S’exprimant sur les accusations visant les anciens membres de groupes politico-militaires, Lambert Mende a soutenu que l’appartenance à une organisation rebelle ne constitue pas, à elle seule, une preuve de culpabilité. Selon lui, seule la justice est habilitée à établir les responsabilités pénales sur la base de faits matériels.

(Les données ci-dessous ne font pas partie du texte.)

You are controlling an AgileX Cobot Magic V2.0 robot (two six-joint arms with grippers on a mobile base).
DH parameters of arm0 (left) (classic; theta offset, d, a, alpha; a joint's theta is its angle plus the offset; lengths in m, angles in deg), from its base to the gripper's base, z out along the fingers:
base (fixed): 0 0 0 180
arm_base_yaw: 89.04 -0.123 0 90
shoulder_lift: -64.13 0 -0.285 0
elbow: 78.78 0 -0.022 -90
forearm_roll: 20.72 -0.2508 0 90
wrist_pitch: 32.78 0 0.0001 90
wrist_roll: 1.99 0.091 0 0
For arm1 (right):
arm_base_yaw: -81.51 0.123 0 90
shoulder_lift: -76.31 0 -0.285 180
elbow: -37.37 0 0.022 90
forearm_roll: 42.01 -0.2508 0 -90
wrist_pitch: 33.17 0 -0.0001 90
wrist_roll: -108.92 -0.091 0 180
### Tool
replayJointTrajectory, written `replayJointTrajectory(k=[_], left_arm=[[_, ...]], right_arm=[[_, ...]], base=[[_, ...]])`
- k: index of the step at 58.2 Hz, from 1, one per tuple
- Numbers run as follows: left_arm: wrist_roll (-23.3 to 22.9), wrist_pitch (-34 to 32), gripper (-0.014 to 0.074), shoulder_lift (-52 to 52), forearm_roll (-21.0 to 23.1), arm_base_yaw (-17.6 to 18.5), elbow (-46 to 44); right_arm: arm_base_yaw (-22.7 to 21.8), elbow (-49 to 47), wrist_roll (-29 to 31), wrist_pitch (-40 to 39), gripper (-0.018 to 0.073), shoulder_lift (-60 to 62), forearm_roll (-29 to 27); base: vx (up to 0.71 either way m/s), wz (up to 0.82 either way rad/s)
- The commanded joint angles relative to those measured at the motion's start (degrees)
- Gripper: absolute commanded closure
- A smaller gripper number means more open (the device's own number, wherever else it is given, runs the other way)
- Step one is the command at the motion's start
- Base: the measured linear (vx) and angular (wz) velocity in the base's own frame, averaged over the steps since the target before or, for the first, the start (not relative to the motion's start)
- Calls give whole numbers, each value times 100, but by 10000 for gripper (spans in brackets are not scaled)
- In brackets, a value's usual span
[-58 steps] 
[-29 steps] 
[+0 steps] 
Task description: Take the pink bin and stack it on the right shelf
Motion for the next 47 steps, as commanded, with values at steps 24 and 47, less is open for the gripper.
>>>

« On peut être dans un mouvement rebelle et ne pas être au front. La responsabilité pénale est individuelle. Ce n’est pas le fait d’avoir été membre d’un groupe qui s’appelle AFC/M23, ou par le passé AFDL, ou encore RCD-Goma ou CNDP, qui fait de vous un criminel. Encore faut-il avoir pris une arme, avoir tué, et avoir été reconnu comme tel par un juge. Ce n’est pas vous qui proclamez qui est criminel et qui ne l’est pas. Il n’y a pas de responsabilité collective. Ça n’existe pas », a-t-il déclaré.
À travers cette prise de position, l’ancien porte-parole du gouvernement invoque les principes du droit pénal pour rejeter toute présomption de culpabilité collective à l’encontre des membres ou anciens membres des mouvements armés ayant opéré en RDC.
Ces déclarations interviennent dans un contexte où les débats sur la responsabilité des acteurs impliqués dans les conflits armés de l’est du pays demeurent au cœur de l’actualité politique et judiciaire.